I can think of any number of curious aspects of Warren Buffett's transmogrification into a Chinese pop star, but perhaps the oddest is that state-run TV here is using the 81-year-old Sage of Omaha to draw younger viewers.
Mr. Buffett, widely admired in China for his wealth, his investment instincts, and his charitable donations (probably in that order), made a cameo appearance playing a ukulele and singing "I've Been Working on the Railroad" as part of a marathon Chinese New Year gala aired Sunday.
The annual Spring Festival TV gala on the lunar New Year’s Eve is watched by hundreds of millions of Chinese viewers. But its heavily scripted diet of moralizing comedy sketches, spandexed acrobats, magicians, and goldfish showing off their synchronized swimming skills (one of last year’s highlights) no longer appeals to young people’s more sophisticated tastes.

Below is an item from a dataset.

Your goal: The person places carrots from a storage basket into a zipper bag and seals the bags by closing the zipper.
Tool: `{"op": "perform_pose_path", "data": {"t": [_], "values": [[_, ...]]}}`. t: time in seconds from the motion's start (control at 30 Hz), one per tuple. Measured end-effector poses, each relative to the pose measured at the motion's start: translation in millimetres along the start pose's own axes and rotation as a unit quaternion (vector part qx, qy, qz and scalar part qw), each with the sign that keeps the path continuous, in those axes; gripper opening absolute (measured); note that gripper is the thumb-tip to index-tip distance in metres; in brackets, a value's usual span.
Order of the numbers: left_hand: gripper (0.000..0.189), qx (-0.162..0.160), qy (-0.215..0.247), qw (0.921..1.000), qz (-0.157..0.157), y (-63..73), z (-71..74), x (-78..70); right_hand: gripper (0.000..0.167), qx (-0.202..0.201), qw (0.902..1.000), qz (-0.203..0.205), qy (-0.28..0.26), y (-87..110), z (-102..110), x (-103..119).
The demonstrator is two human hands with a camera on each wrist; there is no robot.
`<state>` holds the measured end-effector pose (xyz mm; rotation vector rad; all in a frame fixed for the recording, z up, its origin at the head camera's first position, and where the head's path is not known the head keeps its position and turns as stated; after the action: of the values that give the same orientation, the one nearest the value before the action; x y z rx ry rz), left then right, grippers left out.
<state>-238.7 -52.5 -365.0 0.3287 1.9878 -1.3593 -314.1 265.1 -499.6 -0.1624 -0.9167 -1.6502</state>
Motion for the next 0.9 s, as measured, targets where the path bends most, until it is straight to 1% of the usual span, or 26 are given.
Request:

So state-run CCTV decided to air a hipper extended gala show online, and that is where Buffett comes in.
“We all know that Buffett is good at investment, but few knew he also did well in singing,” Wang Pinjiu, one of the show’s producers, told a press conference earlier this month, according to Xinhua, the government news agency.
The video clip is one he made for a charity dinner last year organized by media investor Wu Zheng and his TV presenter wife Yang Lan, according to a spokeswoman for Mr. Wu.
When CCTV asked Wu to rope some international talent into the online gala he asked Buffett for permission to air the video, and he agreed, the spokeswoman said.
Buffett is not shy about his musical talents; he has been heard playing the ukulele at Berkshire Hathaway events, and he appears in a US TV commercial for an insurance company that he owns, masquerading as Axl Rose. Not, to be frank, that his appearance offers much evidence of “doing well in singing.”
He is also well known in China, both as a major investor in BYD, a Chinese firm hoping to spearhead the electric car revolution here, and as an investment guru whose books are popular with local businessmen.
Buffett caused something of a stir in 2010 when he visited China with Microsoft chairman Bill Gates in a bid to rustle up support from Chinese billionaires for charitable work, which is still in its infancy among the super-rich here. It took a while for some of the guests to accept his invitation to a banquet; it seemed they were nervous about being hit up for donations at the dinner.